Ozzy è stato il Madman, il fuori di testa, a volte imbarazzante, grottesco, caricaturale. Dalla voce epocale, speciale? Ma no, una voce nasale, senza grandi possibilità, diventata un marchio di fabbrica. C'era luce, in tutta quella oscurità. E c'era anche parecchia fuffa, ma sapersi elevare a paradigma è un'arte nell'arte, sia pure scontando tanta roba superflua. Mai capito il bisogno di andare oltre l'assurdo, l'esagerazione, ma se uno è fatto come è fatto, se non capisce che anche l'orrore può coprirsi di ridicolo, c'è poco da fare, poco da disperarsi.
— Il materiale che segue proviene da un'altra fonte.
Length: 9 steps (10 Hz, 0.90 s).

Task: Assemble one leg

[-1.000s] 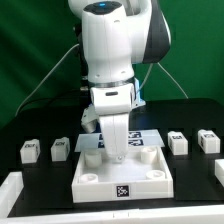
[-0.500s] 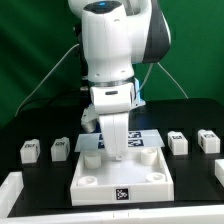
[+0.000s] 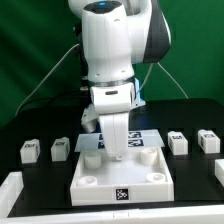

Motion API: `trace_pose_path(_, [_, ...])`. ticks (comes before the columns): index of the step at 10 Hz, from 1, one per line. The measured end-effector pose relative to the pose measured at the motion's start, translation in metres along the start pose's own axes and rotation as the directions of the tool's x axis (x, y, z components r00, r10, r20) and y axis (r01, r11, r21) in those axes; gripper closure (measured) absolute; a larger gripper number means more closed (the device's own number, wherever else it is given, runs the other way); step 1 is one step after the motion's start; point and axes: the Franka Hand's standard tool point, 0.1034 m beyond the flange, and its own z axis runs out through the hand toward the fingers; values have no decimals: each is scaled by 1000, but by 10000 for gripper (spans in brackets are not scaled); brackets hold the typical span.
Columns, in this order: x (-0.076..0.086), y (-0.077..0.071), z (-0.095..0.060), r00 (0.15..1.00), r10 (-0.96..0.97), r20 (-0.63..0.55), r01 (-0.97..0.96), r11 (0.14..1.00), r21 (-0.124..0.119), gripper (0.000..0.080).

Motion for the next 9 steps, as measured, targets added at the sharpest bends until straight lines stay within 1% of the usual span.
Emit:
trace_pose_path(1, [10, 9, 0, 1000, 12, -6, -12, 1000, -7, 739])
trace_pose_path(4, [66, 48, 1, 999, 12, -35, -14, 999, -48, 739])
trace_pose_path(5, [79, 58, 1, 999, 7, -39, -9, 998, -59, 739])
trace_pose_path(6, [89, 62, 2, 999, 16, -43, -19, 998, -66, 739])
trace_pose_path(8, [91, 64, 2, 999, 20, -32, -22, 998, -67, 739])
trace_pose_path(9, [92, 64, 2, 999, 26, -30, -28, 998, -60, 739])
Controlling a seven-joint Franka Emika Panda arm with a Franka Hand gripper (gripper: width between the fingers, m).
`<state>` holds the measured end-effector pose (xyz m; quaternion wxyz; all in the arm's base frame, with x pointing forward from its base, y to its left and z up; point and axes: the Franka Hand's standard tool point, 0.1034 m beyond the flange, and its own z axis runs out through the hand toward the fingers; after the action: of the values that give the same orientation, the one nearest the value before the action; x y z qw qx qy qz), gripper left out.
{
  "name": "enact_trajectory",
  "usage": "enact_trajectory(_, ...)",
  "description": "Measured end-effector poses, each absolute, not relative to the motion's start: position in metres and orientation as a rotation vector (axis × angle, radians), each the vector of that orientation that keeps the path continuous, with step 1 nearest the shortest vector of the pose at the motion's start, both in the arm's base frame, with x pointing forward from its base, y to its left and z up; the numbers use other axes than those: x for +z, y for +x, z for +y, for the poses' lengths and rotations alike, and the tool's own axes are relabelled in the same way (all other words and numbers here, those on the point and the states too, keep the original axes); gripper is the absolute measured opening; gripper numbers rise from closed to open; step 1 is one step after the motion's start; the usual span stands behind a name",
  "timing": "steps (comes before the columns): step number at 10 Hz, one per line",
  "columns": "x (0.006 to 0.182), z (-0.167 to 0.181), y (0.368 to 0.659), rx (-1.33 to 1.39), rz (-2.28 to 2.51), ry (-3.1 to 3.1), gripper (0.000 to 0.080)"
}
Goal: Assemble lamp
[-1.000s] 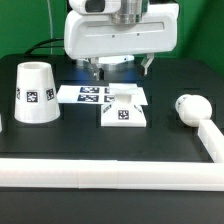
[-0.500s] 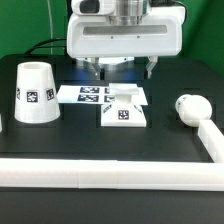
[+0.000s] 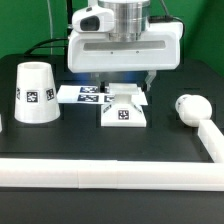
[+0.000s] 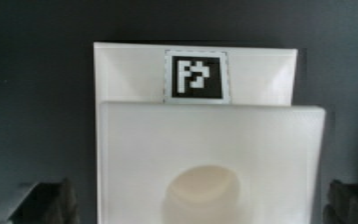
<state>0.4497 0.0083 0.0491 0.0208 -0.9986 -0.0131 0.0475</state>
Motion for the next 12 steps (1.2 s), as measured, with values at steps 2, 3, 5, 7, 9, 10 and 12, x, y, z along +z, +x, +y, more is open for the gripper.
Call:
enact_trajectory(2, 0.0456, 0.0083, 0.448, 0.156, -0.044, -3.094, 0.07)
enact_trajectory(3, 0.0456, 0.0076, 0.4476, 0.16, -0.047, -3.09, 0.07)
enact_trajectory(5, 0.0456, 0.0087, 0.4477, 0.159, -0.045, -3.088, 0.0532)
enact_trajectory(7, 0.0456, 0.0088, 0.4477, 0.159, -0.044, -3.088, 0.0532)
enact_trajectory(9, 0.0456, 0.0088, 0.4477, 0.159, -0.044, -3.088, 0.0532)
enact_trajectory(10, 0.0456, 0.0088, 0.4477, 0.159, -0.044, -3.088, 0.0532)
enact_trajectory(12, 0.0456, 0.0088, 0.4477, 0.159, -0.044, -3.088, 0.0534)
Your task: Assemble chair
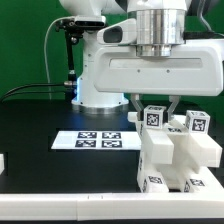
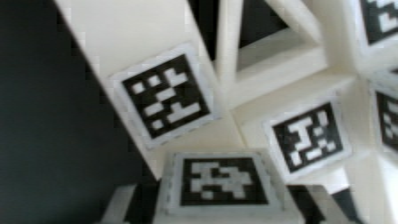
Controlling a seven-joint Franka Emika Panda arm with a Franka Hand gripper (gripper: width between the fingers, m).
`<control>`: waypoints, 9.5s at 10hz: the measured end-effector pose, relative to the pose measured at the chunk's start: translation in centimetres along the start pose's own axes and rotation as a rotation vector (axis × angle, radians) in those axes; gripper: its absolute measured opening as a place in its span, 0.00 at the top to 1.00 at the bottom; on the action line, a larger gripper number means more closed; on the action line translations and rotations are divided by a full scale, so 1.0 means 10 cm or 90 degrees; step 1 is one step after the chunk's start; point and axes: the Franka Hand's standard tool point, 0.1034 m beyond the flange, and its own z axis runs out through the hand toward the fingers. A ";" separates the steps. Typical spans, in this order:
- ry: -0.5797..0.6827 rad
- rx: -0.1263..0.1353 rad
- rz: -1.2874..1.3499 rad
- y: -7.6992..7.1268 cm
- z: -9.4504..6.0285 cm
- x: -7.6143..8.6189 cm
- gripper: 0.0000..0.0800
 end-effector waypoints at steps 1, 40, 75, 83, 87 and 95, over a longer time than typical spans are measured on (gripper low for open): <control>-0.005 0.000 0.072 0.02 0.00 0.01 0.67; -0.033 0.036 0.552 0.05 0.07 0.03 0.36; -0.059 0.031 0.346 0.06 0.05 0.03 0.19; 0.011 0.026 0.120 0.07 0.04 0.13 0.64; -0.026 0.021 0.420 0.11 0.04 0.12 0.64; -0.050 0.023 0.787 0.13 0.03 0.09 0.64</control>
Offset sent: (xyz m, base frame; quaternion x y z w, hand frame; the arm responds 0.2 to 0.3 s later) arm -0.0089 -0.0068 -0.0027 -0.0240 0.0232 0.3890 0.9206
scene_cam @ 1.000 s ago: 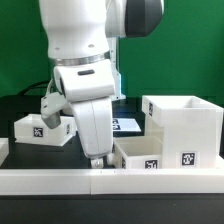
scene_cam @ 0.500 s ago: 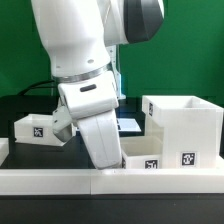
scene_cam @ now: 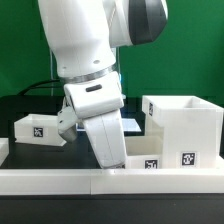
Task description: Assemble drawer
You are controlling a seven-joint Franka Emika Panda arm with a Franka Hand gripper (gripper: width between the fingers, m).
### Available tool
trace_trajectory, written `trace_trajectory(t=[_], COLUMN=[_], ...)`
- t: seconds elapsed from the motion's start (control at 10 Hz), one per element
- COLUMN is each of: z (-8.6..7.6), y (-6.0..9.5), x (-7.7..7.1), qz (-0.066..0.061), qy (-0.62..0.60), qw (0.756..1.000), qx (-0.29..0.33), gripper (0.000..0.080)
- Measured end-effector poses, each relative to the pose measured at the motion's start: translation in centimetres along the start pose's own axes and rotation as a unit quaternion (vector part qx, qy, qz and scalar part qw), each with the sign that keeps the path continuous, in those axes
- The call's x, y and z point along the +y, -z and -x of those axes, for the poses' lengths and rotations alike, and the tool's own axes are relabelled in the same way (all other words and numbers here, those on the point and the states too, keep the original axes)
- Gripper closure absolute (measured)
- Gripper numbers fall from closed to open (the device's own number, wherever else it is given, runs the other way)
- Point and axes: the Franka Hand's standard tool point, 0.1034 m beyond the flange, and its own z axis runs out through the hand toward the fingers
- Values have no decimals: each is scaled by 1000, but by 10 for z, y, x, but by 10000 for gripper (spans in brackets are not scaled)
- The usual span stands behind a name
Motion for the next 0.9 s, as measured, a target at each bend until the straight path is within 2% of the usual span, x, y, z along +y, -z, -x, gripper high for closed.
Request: trace_trajectory(t=[0.1, 0.2, 0.3, 0.6, 0.9], z=[-1, -7, -12, -17, -38], y=[0, -3, -4, -4, -8], x=[0, 0, 0, 3, 5], qz=[1, 11, 14, 17, 16], qy=[1, 6, 8, -5, -4], qw=[1000, 1000, 1000, 1000, 1000], qx=[0, -1, -2, -4, 2], gripper=[151, 151, 151, 151, 151])
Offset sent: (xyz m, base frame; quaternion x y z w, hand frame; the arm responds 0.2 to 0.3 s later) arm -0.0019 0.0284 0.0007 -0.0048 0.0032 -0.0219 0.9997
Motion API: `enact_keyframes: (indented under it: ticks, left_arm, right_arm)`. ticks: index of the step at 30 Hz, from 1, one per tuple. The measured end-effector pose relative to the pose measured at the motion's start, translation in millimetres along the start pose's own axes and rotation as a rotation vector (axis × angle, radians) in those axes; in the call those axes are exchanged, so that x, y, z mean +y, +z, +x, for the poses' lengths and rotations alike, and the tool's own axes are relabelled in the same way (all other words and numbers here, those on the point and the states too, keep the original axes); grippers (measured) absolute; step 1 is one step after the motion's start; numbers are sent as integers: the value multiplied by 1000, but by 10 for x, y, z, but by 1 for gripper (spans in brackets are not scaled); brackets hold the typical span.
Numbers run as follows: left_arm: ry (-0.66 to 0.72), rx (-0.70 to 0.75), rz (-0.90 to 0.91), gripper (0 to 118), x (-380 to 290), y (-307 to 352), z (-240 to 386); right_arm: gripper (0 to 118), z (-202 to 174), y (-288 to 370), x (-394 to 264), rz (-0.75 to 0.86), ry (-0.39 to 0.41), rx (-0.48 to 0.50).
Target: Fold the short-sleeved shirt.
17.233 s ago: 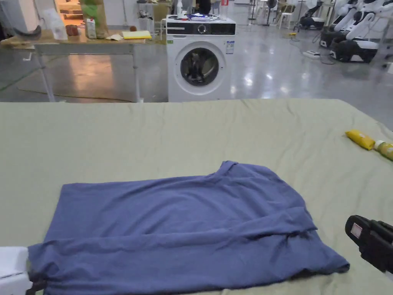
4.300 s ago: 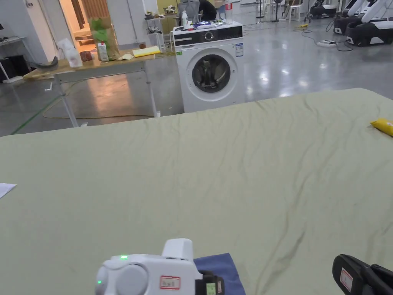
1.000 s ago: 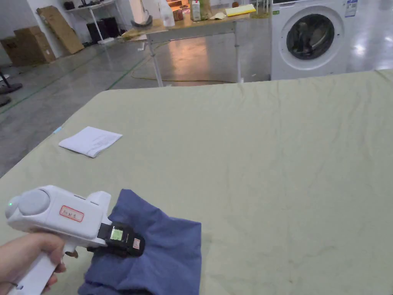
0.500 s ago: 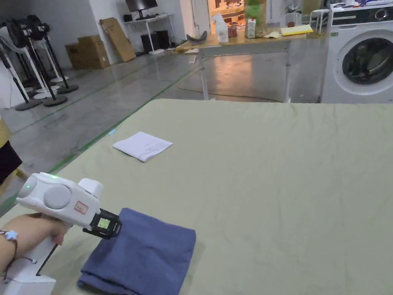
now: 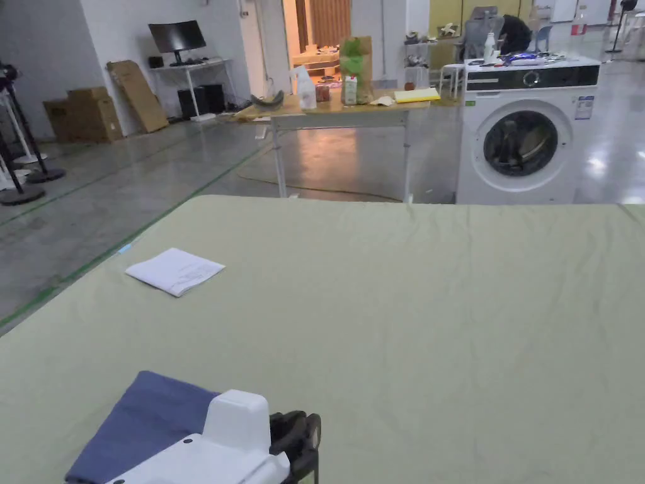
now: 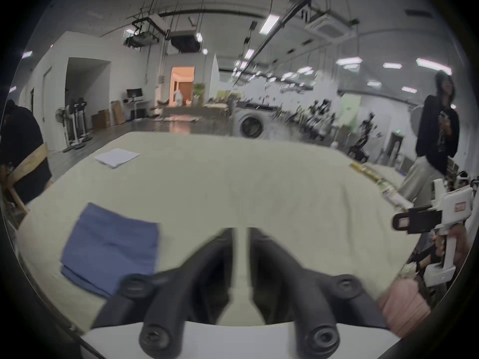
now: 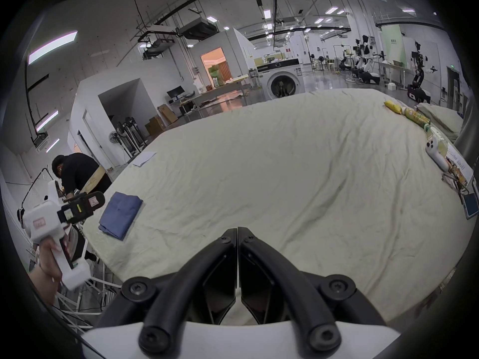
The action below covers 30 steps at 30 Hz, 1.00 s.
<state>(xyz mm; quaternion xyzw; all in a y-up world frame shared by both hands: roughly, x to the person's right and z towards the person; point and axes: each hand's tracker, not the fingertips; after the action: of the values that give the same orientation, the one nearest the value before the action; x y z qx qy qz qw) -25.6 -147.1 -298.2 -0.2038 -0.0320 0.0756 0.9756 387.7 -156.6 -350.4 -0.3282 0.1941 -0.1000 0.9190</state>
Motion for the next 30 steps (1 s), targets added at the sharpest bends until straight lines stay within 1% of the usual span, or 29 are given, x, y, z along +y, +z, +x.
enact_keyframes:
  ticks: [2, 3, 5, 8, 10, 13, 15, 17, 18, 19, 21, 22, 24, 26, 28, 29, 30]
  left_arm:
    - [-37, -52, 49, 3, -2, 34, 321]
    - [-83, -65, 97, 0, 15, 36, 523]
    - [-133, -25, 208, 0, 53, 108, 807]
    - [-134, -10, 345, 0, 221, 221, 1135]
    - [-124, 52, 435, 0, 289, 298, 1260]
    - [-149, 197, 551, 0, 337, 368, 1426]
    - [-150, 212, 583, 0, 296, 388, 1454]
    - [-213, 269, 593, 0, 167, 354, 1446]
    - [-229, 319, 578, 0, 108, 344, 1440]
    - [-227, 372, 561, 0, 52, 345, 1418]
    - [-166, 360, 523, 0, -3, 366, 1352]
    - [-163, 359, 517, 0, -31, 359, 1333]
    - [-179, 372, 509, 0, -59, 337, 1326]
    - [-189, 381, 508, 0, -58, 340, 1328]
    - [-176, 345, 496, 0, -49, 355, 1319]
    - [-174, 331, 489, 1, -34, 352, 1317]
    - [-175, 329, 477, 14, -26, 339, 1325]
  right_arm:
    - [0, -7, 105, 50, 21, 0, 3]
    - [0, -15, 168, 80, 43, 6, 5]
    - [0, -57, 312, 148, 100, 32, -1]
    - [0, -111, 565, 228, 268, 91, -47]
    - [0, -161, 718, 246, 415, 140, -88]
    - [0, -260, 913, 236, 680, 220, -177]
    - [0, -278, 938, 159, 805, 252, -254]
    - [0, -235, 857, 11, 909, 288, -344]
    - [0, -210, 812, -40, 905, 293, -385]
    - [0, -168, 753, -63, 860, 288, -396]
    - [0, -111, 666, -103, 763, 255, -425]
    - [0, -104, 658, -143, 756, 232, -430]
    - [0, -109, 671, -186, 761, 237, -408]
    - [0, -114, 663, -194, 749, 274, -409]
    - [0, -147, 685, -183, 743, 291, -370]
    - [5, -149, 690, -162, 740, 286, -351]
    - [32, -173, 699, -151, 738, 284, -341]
Intanto però ha gettato i semi di uno stile e per sempre quel modo pesante, opprimente, tronfio sarà Ozzy. Il blasfemo e la macchietta si confondono in un principe delle tenebre che perde i pezzi. Compatito dalle rockstar dell'Olimpo: ma lascia una eredità, un vuoto. Lascia l'ultimo hurrah di un pugile che vince l'ultimo incontro ma scende sul ring tremante, ammalato, scende per morire nello spogliatoio. Eppure non rinuncia a proclamare: io sono Ozzy, sono quello che sono sempre stato, e me ne vado così. A modo mio, alle mie regole: non saprei come altro fare, e tu goditi quel che resta di me, mentre mi preparo a sparire. Che strazio quell'ultimo concerto, e che meraviglia. Tremolante, straziante liturgia della resa, sconfinato orgoglio della morte che viene e vorresti lasciarla lì, in attesa sul palco, per sempre. A nutrirsi per l'ultima volta del sangue di chi c'è e urla. Così è la morte di una rockstar: passi la vita a irriderla, a scamparla, ma poi quella arriva un attimo prima, ti lascia vivo per un po', gioca con te così come tu hai giocato con lei e si riprende tutto. Ma ti rispetta. Rispetta il coraggio di sfidarla e ti lascia ancora il tempo per un ultimo agghiacciante meraviglioso commiato. E non puoi non sentirti qualcosa in pancia mentre la senti: è Ozzy che se ne va, capisci? Lo capisci? E svanisce in un vento d'archi desolati. Ma sì, che tanto non cambia niente. Ma sì, che quelli così sono dannati, non gli basta una preghiera in articulo mortis per salvarsi.